The MovieMusic Store shopping cart   |  sign in
    SEARCH  
  • Home
  • Browse Store
    • New Soundtrack CDs
    • Top Sellers
    • Low Price New CDs
    • Used CDs
    • Soundtrack Compilations
    • Score Composers
    • Soundtrack Labels
    • Soundtracks by Year
    • ... detailed search page
  • Store Info
    • Happy Customers!
    • $1 Shipping
    • Accepted Payment Methods
    • Safe Shopping Guarantee
    • Shipping Rates & Policies
    • Our Privacy Policy
    • About Us
  • Help Center
    • My Account
    • How to Order
    • Search Tips
    • Return/Refund Policy
    • Cancelling Your Order
    • Contact the Store
  • The Lobby
  •   Message Boards
      Movie Soundtracks
      Fiction and Soundtracks and Real Life.

    Archive of old forum. No more postings.

    Please visit our new forum, The MovieMusic Lobby, to post new topics.

    Author
    Topic:   Fiction and Soundtracks and Real Life.

     joan hue
     Click Here to Email joan hue
     Standard Userer
     

    A couple of years ago I posted a long quotation from the novel LOSING
    JULIA which was about how life is like a soundtrack. It was a little more
    complex than my recent discovery, but here is a new one.

    From BREAD ALONE by Judith Hendricks.

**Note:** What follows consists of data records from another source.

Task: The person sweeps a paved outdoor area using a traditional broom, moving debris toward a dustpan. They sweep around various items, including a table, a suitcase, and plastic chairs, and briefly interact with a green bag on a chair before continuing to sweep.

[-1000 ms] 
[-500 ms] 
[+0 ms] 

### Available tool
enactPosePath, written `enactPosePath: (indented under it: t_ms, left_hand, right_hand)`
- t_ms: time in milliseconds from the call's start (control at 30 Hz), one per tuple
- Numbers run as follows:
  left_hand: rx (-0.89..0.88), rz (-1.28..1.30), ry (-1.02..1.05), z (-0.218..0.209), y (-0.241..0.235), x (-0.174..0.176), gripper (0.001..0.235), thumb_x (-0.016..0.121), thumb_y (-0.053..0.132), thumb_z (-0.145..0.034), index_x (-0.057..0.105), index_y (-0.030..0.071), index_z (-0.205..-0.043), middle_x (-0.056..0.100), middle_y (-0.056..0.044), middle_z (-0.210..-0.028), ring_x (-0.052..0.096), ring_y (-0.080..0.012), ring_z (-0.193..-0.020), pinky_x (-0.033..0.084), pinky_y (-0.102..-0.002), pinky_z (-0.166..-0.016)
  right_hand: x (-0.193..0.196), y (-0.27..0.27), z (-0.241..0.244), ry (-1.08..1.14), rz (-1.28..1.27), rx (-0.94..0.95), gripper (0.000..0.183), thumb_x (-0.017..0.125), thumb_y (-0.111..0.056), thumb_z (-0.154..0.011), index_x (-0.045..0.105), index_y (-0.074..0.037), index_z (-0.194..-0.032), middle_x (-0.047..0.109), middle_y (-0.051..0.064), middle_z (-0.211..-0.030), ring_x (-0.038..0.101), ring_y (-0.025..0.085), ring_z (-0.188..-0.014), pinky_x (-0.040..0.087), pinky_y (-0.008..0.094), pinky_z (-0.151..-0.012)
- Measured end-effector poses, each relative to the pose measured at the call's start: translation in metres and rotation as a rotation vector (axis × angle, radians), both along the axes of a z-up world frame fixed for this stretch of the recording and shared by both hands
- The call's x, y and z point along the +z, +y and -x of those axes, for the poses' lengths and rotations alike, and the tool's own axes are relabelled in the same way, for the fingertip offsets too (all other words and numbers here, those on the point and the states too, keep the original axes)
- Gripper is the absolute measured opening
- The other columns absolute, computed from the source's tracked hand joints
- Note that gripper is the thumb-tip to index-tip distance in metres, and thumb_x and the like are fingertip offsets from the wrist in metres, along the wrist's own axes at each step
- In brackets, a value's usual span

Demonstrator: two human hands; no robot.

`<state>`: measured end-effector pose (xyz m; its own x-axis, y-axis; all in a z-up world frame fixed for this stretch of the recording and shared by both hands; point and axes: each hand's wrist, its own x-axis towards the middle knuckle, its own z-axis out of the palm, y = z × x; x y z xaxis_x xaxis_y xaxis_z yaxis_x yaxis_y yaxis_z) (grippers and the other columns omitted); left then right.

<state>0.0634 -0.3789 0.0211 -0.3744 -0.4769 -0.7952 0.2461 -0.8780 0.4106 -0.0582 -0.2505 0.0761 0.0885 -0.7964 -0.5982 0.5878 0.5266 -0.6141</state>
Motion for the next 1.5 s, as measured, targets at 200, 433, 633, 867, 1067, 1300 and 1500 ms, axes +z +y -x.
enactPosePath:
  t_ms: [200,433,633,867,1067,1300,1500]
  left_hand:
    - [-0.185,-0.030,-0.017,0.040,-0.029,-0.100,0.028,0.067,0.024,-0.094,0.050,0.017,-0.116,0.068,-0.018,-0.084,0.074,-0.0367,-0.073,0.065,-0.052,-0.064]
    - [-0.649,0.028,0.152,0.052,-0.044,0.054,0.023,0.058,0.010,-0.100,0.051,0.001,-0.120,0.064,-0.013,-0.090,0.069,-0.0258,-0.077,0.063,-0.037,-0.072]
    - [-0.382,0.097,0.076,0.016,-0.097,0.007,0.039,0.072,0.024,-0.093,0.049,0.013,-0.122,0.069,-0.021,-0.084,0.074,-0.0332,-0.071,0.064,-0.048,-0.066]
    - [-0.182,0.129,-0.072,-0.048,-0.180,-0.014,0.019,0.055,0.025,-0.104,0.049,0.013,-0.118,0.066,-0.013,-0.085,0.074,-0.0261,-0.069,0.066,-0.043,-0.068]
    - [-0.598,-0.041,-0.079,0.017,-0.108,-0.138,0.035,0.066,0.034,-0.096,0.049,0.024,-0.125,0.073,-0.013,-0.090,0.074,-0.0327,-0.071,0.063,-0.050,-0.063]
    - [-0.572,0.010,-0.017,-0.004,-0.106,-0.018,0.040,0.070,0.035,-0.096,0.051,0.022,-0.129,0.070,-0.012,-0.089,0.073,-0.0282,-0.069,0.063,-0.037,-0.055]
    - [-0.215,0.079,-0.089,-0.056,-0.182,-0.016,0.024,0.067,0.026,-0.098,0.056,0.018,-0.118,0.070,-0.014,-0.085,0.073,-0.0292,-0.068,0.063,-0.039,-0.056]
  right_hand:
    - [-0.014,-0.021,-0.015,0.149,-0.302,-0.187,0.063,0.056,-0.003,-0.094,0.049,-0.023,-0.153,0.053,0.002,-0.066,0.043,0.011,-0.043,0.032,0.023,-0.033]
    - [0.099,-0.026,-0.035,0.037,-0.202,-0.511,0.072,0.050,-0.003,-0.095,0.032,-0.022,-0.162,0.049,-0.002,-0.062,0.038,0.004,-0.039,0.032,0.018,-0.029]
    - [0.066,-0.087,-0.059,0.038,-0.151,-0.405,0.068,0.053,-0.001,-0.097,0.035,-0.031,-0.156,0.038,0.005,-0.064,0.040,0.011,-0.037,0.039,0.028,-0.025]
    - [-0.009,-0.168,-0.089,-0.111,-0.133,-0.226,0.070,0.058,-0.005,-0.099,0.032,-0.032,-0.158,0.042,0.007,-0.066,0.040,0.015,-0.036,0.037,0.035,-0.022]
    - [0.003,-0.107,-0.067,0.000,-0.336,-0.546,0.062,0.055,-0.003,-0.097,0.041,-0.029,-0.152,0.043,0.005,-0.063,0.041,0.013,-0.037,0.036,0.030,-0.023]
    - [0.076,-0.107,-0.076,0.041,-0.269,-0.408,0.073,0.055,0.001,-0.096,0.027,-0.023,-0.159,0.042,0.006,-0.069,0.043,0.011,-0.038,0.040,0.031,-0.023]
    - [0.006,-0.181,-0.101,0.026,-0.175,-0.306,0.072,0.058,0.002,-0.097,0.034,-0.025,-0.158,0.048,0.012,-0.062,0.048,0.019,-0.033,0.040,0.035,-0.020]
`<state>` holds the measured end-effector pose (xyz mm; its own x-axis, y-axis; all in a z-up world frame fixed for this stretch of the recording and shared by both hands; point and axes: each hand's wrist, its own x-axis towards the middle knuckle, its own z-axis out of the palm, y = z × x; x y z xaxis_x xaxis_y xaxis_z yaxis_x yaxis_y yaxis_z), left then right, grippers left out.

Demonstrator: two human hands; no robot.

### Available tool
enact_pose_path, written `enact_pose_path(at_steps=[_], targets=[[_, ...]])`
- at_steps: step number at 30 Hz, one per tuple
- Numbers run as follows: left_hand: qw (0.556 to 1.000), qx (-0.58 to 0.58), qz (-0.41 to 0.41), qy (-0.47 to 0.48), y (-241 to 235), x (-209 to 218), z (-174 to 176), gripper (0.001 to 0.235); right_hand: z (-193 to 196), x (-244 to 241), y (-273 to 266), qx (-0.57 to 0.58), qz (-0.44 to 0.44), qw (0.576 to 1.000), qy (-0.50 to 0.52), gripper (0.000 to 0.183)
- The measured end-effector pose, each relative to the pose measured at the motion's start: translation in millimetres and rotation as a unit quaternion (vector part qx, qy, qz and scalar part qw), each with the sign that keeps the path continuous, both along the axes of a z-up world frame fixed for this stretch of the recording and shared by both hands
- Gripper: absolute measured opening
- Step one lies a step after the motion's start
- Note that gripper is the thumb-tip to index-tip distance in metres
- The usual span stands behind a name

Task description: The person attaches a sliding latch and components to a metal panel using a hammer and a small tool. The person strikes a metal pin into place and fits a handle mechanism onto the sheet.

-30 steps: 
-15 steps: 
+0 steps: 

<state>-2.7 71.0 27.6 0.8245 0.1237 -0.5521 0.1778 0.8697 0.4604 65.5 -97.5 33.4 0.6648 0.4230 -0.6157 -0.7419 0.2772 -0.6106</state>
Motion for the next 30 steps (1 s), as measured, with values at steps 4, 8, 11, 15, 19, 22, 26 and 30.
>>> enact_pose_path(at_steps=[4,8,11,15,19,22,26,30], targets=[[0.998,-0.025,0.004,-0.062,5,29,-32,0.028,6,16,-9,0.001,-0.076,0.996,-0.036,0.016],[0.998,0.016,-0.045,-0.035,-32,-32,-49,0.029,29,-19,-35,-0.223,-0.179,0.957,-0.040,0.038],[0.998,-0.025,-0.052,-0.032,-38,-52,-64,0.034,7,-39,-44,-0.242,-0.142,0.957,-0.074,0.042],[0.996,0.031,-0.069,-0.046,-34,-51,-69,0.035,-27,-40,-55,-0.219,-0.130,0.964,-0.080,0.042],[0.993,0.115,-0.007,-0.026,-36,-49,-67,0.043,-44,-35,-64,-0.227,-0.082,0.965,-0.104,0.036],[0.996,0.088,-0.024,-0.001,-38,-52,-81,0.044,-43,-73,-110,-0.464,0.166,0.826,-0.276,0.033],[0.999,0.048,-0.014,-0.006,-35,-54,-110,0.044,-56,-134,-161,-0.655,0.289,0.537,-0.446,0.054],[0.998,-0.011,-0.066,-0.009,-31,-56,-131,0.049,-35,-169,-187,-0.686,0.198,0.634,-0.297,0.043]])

    “In the movies, when it’s time for The Bad Thing to happen, the music changes.
    When the homesteaders have got all the crops in the barn, and they’re having the
    harvest hoe-down and everybody’s dancing and having fun, then the menacing
    cello tremolo lets you know that the cattle baron’s henchmen are about to show
    up and gun down a few innocent bystanders. I’ve always thought it extremely
    unfair that real life doesn’t come with that sort of soundtrack. Not that it would
    change anything, but advance notice would be nice.”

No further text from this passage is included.